**What is needed**
Keep to one stretch of the data below, the lines from the one with "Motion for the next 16" up to and including the one with "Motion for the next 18", and return that stretch exactly.
[Opening Data extracts section]
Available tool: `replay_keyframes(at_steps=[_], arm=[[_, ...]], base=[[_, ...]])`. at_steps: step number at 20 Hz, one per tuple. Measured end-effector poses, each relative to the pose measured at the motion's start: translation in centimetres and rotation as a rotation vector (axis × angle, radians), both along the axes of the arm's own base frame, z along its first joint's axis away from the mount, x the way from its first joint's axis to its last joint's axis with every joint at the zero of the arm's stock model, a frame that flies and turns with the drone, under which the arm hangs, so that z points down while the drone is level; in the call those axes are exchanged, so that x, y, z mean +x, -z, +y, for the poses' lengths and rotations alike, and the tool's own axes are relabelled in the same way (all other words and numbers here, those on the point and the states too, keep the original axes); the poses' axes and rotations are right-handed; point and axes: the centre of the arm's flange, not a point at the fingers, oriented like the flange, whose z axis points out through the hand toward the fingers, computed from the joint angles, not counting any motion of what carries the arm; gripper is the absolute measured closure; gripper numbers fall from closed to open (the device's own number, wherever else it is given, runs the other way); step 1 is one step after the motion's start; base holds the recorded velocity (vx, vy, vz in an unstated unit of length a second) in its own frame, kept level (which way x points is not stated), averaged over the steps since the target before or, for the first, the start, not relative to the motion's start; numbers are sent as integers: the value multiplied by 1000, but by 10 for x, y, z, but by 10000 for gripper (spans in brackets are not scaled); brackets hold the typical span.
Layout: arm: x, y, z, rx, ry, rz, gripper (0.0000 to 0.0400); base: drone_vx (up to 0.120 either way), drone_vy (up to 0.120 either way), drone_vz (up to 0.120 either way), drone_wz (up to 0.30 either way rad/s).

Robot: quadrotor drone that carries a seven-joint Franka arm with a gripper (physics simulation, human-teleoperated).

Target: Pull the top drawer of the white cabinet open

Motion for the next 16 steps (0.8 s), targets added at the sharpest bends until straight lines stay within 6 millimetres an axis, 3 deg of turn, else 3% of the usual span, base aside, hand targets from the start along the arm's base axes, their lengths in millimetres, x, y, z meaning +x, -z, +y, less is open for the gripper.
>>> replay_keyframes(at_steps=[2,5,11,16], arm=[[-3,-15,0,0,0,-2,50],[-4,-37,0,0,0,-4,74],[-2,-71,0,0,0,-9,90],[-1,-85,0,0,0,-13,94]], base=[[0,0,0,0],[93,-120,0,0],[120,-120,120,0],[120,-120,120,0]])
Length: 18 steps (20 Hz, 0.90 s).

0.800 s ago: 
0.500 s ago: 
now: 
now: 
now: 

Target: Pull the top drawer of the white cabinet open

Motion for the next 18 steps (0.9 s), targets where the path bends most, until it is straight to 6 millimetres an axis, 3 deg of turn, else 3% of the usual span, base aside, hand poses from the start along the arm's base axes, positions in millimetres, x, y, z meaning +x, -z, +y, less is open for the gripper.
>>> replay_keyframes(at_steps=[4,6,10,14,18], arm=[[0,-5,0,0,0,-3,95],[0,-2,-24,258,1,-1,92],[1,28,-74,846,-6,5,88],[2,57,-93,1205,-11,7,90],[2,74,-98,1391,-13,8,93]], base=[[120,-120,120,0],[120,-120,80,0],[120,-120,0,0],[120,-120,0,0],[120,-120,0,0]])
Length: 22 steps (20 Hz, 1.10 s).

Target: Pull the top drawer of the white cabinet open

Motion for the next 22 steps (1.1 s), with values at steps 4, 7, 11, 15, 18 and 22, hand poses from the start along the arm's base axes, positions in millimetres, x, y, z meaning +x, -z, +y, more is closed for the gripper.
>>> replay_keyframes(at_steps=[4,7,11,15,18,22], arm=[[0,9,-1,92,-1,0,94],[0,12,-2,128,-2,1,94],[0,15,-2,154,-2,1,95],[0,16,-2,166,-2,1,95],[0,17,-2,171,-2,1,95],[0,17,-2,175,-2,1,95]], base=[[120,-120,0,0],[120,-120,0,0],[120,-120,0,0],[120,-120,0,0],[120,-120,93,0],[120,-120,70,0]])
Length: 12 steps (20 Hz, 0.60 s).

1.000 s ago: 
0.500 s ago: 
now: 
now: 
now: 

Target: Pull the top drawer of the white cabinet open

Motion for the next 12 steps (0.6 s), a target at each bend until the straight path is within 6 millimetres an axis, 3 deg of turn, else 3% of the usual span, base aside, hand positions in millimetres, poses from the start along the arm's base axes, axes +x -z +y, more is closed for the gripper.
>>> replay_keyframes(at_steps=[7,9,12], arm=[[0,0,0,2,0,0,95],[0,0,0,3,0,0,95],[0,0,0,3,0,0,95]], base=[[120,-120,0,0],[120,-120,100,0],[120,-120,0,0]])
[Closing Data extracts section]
**Task solution**
Motion for the next 16 steps (0.8 s), targets added at the sharpest bends until straight lines stay within 6 millimetres an axis, 3 deg of turn, else 3% of the usual span, base aside, hand targets from the start along the arm's base axes, their lengths in millimetres, x, y, z meaning +x, -z, +y, less is open for the gripper.
>>> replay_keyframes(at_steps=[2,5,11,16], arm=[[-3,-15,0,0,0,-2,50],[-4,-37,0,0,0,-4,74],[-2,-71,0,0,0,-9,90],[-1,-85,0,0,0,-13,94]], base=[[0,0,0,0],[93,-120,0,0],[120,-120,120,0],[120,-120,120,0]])
Length: 18 steps (20 Hz, 0.90 s).

0.800 s ago: 
0.500 s ago: 
now: 
now: 
now: 

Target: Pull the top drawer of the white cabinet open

Motion for the next 18 steps (0.9 s), targets where the path bends most, until it is straight to 6 millimetres an axis, 3 deg of turn, else 3% of the usual span, base aside, hand poses from the start along the arm's base axes, positions in millimetres, x, y, z meaning +x, -z, +y, less is open for the gripper.

The work on this exercise is done.